→ **Task brief**
Which lines below contain "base"? Pull them out.

→ **Records supplied**
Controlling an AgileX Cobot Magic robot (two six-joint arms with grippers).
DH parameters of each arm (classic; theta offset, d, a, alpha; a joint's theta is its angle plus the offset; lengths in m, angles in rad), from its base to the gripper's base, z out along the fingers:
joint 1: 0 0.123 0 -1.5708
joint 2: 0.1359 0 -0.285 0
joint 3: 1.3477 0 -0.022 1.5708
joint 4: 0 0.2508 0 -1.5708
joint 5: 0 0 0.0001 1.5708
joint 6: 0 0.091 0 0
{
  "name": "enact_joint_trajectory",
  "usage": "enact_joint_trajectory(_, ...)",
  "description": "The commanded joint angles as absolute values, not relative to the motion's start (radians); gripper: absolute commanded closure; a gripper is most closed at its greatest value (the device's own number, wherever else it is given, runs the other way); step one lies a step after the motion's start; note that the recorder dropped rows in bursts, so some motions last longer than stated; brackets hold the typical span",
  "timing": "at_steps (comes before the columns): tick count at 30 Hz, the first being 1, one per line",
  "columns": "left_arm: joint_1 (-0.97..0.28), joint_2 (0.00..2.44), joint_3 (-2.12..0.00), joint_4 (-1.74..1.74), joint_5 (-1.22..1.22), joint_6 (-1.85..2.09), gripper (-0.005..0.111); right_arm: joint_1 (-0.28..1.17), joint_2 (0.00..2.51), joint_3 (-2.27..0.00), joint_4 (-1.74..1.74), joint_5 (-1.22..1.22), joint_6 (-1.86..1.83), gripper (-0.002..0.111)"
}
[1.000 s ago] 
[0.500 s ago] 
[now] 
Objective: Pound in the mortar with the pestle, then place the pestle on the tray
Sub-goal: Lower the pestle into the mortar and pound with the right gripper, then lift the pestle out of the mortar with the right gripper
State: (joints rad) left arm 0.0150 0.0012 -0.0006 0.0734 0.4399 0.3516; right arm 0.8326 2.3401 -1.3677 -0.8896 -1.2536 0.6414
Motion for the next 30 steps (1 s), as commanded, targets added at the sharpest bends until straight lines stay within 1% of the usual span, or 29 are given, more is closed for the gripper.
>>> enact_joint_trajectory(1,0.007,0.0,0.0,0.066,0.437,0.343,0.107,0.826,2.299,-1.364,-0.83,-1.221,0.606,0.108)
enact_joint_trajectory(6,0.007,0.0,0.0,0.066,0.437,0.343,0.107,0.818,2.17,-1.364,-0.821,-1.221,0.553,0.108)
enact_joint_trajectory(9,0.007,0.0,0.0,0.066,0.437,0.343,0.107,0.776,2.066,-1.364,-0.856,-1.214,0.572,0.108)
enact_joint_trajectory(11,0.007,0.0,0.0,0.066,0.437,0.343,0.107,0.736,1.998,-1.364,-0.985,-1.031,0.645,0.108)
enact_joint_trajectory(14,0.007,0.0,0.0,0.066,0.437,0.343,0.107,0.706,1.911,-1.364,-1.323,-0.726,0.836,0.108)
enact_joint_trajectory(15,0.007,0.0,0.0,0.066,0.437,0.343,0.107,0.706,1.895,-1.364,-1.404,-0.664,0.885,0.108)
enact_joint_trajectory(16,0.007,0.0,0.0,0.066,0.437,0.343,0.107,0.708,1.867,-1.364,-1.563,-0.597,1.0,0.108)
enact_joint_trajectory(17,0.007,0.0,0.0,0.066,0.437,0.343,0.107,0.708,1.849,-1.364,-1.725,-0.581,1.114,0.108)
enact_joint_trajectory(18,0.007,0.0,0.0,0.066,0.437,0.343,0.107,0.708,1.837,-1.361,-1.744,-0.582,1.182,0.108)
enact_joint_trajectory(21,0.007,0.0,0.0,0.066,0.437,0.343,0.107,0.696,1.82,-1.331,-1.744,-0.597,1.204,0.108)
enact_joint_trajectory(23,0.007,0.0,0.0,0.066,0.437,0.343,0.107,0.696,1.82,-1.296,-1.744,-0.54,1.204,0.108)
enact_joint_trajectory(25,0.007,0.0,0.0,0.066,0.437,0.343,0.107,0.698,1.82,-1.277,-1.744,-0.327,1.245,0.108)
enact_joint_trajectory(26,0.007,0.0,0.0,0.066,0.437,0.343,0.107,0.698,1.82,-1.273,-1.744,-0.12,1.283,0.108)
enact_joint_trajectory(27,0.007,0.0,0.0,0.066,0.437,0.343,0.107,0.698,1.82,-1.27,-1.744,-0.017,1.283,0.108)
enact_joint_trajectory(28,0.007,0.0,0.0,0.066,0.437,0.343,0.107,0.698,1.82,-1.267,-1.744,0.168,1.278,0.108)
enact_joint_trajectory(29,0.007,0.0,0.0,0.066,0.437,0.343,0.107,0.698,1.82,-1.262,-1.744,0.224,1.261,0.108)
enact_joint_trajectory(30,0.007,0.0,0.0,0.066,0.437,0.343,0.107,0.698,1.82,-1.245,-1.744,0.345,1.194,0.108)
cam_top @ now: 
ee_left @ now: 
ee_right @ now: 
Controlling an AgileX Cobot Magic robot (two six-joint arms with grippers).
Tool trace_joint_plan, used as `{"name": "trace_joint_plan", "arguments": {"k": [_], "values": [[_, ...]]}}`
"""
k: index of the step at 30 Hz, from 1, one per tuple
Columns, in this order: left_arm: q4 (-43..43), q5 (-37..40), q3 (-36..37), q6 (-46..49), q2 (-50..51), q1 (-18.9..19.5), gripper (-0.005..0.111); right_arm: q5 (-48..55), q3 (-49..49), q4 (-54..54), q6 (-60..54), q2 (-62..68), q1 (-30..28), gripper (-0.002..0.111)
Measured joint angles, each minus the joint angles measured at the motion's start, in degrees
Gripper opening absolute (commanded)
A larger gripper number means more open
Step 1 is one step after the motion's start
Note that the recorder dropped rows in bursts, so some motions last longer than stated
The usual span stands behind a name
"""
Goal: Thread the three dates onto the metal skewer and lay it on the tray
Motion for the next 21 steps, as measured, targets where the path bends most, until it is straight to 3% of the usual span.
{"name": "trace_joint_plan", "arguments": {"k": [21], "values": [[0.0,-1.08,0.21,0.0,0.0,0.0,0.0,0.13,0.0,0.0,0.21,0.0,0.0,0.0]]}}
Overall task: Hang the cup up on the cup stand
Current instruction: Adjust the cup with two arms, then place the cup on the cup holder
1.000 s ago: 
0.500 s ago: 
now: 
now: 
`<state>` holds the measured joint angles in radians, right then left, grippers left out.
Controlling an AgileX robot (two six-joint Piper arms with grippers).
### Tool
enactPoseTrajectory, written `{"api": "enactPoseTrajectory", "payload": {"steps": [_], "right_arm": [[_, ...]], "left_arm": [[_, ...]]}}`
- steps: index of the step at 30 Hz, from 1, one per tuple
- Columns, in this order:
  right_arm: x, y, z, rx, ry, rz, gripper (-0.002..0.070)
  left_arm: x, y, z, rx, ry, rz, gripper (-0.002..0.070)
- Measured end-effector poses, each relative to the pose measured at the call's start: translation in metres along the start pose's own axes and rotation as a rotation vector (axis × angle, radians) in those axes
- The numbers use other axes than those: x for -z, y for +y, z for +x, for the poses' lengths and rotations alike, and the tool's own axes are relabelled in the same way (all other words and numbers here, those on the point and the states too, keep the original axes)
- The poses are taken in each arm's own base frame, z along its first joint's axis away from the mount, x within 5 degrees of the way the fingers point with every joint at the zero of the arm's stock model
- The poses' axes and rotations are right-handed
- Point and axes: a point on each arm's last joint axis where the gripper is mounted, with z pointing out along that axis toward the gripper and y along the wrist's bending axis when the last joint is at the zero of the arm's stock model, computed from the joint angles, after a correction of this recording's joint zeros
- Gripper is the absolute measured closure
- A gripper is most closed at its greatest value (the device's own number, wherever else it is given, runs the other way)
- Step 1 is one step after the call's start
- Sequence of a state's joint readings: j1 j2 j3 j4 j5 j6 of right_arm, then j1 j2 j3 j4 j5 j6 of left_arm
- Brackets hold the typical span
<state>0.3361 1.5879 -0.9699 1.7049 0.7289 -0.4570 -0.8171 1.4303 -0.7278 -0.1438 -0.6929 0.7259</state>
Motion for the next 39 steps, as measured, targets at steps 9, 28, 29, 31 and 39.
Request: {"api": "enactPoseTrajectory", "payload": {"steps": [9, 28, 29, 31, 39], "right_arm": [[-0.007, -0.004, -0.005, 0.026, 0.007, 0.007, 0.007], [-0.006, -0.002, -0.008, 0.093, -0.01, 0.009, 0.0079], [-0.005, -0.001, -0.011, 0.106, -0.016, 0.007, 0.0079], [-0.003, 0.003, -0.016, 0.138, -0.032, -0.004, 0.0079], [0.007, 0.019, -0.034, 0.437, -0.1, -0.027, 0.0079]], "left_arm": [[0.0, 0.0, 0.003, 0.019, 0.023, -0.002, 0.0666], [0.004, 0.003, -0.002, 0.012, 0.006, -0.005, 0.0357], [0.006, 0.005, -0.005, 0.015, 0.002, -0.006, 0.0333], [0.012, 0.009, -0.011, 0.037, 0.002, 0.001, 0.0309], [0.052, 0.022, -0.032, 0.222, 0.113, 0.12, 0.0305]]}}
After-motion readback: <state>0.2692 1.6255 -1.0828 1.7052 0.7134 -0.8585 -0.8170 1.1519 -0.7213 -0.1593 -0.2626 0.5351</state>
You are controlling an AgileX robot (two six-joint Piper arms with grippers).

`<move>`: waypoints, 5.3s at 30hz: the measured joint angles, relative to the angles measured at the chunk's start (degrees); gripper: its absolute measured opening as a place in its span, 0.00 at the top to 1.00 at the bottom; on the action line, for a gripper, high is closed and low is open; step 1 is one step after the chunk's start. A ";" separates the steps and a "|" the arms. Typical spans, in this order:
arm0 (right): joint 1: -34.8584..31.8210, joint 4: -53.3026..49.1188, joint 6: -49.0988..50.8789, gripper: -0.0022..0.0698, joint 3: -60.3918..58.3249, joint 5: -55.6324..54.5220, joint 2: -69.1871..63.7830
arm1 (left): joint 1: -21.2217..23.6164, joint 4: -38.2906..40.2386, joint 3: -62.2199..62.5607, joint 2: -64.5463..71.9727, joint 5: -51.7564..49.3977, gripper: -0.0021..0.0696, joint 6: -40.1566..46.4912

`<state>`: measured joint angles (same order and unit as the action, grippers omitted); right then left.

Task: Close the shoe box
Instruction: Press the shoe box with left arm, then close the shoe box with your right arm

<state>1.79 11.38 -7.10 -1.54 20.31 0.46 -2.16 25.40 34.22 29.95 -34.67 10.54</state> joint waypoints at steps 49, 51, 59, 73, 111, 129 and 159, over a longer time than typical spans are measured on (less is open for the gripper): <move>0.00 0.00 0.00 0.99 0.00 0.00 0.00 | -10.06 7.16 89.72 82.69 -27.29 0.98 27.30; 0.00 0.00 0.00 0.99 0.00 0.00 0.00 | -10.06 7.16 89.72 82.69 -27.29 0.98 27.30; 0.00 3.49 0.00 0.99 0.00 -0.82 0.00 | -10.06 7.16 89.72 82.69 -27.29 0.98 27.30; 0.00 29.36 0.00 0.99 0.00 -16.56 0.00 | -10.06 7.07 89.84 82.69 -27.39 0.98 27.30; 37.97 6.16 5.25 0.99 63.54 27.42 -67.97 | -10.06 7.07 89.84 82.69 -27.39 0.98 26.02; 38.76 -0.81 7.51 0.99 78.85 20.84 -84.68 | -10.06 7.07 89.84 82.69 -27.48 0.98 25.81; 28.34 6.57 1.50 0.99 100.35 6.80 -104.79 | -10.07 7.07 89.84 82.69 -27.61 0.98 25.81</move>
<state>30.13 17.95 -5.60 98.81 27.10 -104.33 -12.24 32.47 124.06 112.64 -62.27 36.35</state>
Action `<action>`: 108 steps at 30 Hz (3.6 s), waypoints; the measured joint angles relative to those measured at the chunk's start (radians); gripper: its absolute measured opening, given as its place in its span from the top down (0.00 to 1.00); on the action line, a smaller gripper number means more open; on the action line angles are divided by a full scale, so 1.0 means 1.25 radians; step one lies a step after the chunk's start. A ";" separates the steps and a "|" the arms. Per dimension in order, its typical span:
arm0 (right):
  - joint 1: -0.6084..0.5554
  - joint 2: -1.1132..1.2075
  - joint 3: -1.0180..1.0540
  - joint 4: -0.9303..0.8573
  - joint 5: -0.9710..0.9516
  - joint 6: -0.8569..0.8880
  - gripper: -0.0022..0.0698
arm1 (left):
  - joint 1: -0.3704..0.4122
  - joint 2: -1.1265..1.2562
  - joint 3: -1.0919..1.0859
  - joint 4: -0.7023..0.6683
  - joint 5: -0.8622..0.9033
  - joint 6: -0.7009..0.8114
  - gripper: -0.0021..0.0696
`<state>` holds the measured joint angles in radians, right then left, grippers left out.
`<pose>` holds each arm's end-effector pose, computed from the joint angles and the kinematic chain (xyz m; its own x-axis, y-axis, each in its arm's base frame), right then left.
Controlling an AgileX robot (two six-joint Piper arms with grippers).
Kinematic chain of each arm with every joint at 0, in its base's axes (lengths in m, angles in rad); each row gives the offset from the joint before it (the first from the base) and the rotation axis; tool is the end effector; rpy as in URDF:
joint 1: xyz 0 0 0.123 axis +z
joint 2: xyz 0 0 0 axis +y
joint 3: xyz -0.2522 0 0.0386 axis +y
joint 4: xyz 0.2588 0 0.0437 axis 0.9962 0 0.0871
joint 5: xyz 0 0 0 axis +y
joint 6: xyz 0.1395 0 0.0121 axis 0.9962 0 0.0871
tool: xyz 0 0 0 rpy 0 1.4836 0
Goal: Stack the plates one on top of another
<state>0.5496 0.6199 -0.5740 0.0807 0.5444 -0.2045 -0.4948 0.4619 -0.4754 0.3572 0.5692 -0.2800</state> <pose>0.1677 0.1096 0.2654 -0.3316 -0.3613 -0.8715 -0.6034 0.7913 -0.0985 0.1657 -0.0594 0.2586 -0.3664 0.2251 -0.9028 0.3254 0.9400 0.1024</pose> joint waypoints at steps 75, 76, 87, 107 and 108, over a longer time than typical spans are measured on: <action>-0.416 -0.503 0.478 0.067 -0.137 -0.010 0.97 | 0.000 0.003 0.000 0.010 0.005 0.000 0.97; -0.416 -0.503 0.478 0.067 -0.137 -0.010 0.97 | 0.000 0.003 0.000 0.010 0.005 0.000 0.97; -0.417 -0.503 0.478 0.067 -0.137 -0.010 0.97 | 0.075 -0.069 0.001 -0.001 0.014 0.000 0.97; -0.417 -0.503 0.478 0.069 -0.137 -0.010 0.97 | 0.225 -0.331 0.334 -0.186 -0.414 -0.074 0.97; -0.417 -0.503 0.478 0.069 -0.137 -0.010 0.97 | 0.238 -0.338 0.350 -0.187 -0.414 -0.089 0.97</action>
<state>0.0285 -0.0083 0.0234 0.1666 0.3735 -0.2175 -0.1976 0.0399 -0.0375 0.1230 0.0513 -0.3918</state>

→ **Worked solution**
DH parameters of each arm (classic; theta offset, d, a, alpha; a joint's theta is its angle plus the offset; lengths in m, angles in rad), from its base to the gripper's base, z out along the fingers:
- The poses are taken in each arm's own base frame, z along its first joint's axis away from the mount, x within 5 degrees of the way the fingers point with every joint at the zero of the arm's stock model
`<pose>` holds each arm's end-effector pose, computed from the joint angles and the kinematic chain (xyz m; its own x-axis, y-axis, each in its arm's base frame), right then left.
Kinematic chain of each arm with every joint at 0, in its base's axes (lengths in m, angles in rad); each row gives the offset from the joint before it (the first from the base) and the rotation axis; tool is the end effector; rpy as in URDF:

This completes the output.